§ **Information provided**:
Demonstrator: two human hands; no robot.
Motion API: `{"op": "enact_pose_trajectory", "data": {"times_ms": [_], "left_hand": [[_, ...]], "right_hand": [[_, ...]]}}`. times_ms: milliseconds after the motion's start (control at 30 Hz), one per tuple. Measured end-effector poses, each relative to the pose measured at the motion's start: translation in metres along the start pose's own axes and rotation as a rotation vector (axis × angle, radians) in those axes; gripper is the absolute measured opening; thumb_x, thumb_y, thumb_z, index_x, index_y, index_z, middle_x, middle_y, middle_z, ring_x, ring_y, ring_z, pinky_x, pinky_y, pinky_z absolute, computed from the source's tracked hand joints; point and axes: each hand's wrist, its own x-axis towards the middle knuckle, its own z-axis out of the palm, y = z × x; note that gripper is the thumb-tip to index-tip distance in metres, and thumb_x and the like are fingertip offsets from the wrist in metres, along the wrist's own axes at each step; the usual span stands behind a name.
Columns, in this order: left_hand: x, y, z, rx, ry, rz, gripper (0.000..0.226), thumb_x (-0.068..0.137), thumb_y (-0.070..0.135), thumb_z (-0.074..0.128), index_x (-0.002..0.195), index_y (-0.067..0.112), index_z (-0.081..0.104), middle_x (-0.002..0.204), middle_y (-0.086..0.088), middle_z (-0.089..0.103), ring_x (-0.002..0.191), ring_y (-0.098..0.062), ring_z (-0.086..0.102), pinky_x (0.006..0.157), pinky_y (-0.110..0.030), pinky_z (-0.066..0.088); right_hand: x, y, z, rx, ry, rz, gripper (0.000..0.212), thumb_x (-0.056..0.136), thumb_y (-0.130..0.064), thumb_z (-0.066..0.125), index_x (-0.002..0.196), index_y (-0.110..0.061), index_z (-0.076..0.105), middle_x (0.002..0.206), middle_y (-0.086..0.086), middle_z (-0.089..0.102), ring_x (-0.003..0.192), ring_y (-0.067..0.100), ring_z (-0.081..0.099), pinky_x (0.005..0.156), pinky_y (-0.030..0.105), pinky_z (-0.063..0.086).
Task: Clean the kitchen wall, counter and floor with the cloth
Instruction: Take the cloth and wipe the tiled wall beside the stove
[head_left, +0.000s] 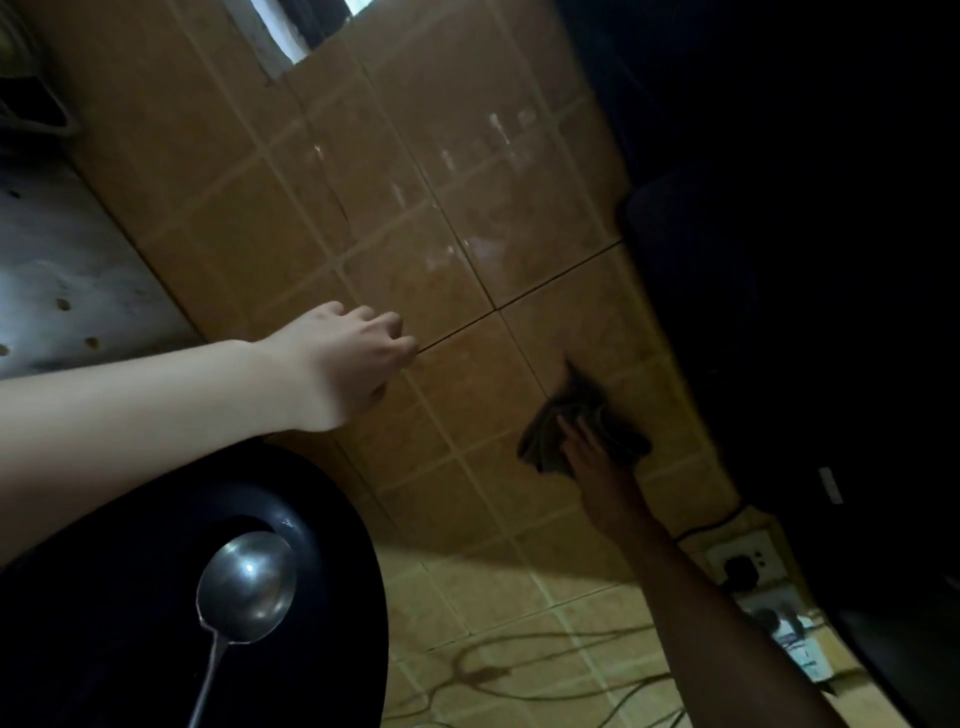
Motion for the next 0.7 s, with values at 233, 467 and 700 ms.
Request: {"op": "enact_pose_trajectory", "data": {"times_ms": [233, 467, 700], "left_hand": [[-0.002, -0.006, -0.011, 0.013, -0.018, -0.008, 0.039, 0.094, 0.034, 0.045, 0.131, 0.028, 0.037, 0.129, 0.0, 0.044, 0.112, -0.02, 0.051, 0.083, -0.031, 0.039], [-0.019, -0.05, -0.043, 0.056, -0.014, -0.046, 0.032, 0.093, 0.033, 0.042, 0.124, 0.029, 0.041, 0.119, 0.001, 0.045, 0.102, -0.019, 0.052, 0.074, -0.029, 0.032], [-0.042, -0.089, -0.075, 0.054, -0.02, -0.059, 0.033, 0.094, 0.029, 0.037, 0.127, 0.026, 0.041, 0.121, 0.0, 0.045, 0.103, -0.019, 0.051, 0.083, -0.032, 0.042]], "right_hand": [[-0.028, -0.011, 0.018, 0.22, -0.131, 0.057, 0.06, 0.096, 0.008, 0.027, 0.15, -0.013, 0.01, 0.158, 0.006, -0.013, 0.141, 0.015, -0.019, 0.106, 0.025, 0.027], [0.029, -0.035, -0.023, 0.277, -0.008, 0.08, 0.069, 0.092, 0.015, 0.032, 0.151, -0.014, 0.01, 0.159, -0.001, -0.011, 0.148, 0.019, -0.007, 0.096, 0.025, 0.034], [0.129, -0.062, -0.094, 0.211, 0.107, 0.086, 0.063, 0.095, 0.01, 0.034, 0.15, -0.013, 0.013, 0.16, -0.002, -0.008, 0.147, 0.015, -0.007, 0.116, 0.03, 0.015]]}}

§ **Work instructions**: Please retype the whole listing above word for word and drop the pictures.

§ **Solved exercise**:
Demonstrator: two human hands; no robot.
Motion API: `{"op": "enact_pose_trajectory", "data": {"times_ms": [_], "left_hand": [[_, ...]], "right_hand": [[_, ...]]}}`. times_ms: milliseconds after the motion's start (control at 30 Hz), one per tuple. Measured end-effector poses, each relative to the pose measured at the motion's start: translation in metres along the start pose's own axes and rotation as a rotation vector (axis × angle, radians) in those axes; gripper is the absolute measured opening; thumb_x, thumb_y, thumb_z, index_x, index_y, index_z, middle_x, middle_y, middle_z, ring_x, ring_y, ring_z, pinky_x, pinky_y, pinky_z absolute, computed from the source's tracked hand joints; point and axes: each hand's wrist, its own x-axis towards the middle knuckle, its own z-axis out of the palm, y = z × x; note that gripper is the thumb-tip to index-tip distance in metres, and thumb_x and the like are fingertip offsets from the wrist in metres, along the wrist's own axes at each step; the usual span stands behind a name.
Columns, in this order: left_hand: x, y, z, rx, ry, rz, gripper (0.000..0.226), thumb_x (-0.068..0.137), thumb_y (-0.070..0.135), thumb_z (-0.074..0.128), index_x (-0.002..0.195), index_y (-0.067..0.112), index_z (-0.081..0.104), middle_x (-0.002..0.204), middle_y (-0.086..0.088), middle_z (-0.089..0.103), ring_x (-0.002..0.191), ring_y (-0.098..0.062), ring_z (-0.086..0.102), pinky_x (0.006..0.157), pinky_y (-0.110..0.030), pinky_z (-0.066..0.088); right_hand: x, y, z, rx, ry, rz, gripper (0.000..0.212), thumb_x (-0.056..0.136), thumb_y (-0.130..0.064), thumb_z (-0.066..0.125), index_x (-0.002..0.196), index_y (-0.110..0.061), index_z (-0.076..0.105), middle_x (0.002..0.206), middle_y (-0.086..0.086), middle_z (-0.089..0.102), ring_x (-0.003..0.192), ring_y (-0.067..0.100), ring_z (-0.081..0.099), pinky_x (0.005..0.156), pinky_y (-0.030..0.105), pinky_z (-0.063..0.086).
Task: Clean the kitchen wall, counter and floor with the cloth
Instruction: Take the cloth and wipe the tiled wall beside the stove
[head_left, +0.000s] 
Motion for the next 0.7 s, with values at 233, 467 and 700 ms.
Request: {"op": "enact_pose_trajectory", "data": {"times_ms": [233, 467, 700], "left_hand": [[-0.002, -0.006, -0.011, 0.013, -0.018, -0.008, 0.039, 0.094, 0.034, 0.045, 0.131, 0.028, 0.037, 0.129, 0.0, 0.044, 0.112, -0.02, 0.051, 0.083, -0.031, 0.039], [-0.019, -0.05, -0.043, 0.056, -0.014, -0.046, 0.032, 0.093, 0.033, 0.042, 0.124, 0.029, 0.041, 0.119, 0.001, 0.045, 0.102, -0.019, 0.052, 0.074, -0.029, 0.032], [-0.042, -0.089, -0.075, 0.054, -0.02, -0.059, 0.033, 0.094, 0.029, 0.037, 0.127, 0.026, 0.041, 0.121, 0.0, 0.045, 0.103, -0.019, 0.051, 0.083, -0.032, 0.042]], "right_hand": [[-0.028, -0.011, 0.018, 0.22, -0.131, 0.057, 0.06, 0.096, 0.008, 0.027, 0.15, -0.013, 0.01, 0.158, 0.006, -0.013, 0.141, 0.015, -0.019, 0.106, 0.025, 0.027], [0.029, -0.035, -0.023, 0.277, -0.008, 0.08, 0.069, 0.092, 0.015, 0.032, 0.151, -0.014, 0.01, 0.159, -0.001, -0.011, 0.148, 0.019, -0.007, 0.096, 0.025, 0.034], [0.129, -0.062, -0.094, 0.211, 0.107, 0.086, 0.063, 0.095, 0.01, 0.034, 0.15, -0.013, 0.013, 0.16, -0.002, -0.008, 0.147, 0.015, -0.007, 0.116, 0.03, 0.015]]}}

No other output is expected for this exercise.